You can talk all you want about the hypothetical possibility that someone could be good and perfect all on their own.  That mankind isn’t really totally depraved, just mostly, or kind of.  Well, where is this hypothetical person?  And how early doesn’t it get ruined.  It’s not like we can point to people who made it 90% of the way to perfection and just fell short, like a pitcher throwing a perfect game for 8 and 2/3 innings.  They fail at the earliest moment from our point of view.  Even earlier, according to Scripture.  And it’s not unfair.  It’s the way it is because of the poison fruit that all of humanity ate, both Adam and Eve.  Despite God’s clear and simple command.  All sinned.  Don’t believe it?  Then I ask, “Who here will die?”  Case closed.

But then Paul said that Adam was a pattern of the one to come (Romans 5:14).  What one?  Christ.  But that doesn’t make sense.  Or does it?  Understand Paul’s point.  Adam is a type, a picture, a pattern of Christ, even though what he did (sin) and what Christ did (not sin, give gracious gifts) aren’t the same.  The point of comparison is in the one man.  One man sinned, and all died.  The poison tree led to poison fruit and infected all that followed.  One man didn’t sin.  One man died, and all live.  What a contrast!

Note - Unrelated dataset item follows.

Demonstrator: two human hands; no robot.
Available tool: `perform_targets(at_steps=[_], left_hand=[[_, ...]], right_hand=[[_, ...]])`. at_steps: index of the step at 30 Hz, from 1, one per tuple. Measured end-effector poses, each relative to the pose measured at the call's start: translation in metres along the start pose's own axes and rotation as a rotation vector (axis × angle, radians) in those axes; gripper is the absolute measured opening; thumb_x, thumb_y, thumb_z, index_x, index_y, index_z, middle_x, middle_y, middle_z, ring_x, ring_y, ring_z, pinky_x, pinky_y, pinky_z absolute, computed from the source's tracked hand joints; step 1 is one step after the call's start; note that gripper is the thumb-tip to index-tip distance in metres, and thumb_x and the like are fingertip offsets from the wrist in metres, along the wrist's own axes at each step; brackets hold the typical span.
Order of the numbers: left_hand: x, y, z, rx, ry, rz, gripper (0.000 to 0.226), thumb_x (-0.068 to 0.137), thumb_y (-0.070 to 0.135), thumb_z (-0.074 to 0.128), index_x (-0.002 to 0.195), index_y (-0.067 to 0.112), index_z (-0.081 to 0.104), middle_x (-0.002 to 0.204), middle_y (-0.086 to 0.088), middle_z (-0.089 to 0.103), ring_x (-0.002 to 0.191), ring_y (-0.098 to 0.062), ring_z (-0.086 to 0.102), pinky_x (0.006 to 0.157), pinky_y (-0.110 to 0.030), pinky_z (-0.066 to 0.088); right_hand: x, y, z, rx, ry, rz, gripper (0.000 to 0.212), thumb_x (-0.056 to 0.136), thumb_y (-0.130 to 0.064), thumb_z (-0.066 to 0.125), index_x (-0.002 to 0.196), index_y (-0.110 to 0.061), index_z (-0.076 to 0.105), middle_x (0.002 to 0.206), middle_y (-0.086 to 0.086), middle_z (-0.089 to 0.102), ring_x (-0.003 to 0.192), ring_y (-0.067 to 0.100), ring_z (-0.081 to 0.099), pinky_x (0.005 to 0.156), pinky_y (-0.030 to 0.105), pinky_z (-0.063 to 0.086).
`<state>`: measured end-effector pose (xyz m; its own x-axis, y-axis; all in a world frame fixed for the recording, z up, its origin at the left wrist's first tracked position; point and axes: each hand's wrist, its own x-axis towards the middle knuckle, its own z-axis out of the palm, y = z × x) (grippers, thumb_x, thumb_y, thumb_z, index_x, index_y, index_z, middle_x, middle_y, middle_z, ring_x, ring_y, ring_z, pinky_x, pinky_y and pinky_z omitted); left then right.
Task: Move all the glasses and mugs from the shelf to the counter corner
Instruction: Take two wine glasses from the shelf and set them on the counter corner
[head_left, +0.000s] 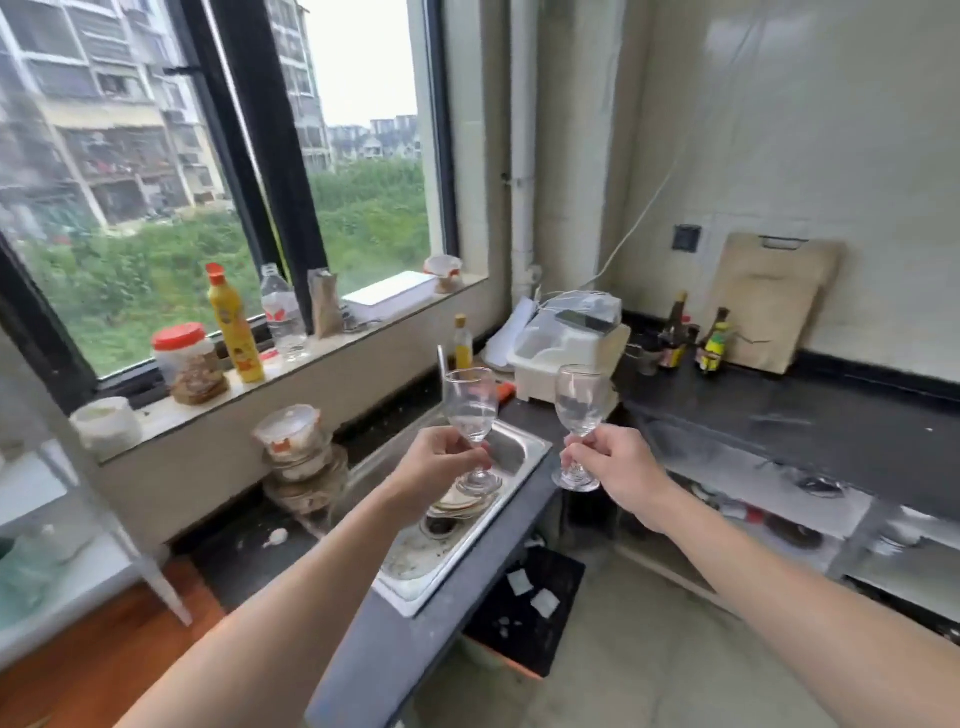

Paul said, The gift is not like the trespass. For if the many died by the trespass of the one man, how much more did God’s grace and the gift that came by the grace of the one man, Jesus Christ, overflow to the many (Romans 5:15)!  Sin entered.  Death came.  All sinned.  Death reigned.  We died.  But then God’s grace overflowed.  In Christ.  A man born not of sinful mom and dad, but conceived by the Holy Spirit and born of the Virgin Mary.  And now the poison fruit principle changes radically.  Because this one man gave a gift – His perfect, unblemished body and soul – that gift overflows, is passed down, comes to all men.  Believe in the Lord Jesus Christ and you will be saved, Paul told the Philippian jailor (Acts 16:31).  And now in Romans 5, Paul says, “Rejoice in the not guilty verdict God declares, because you know what your condition was before and apart from Christ.  You know the gift Adam gave you – death!  Now, know the gift of your heavenly Father and His Son, Christ – Forgiveness of sins and life!  Eternal life!”  Amen.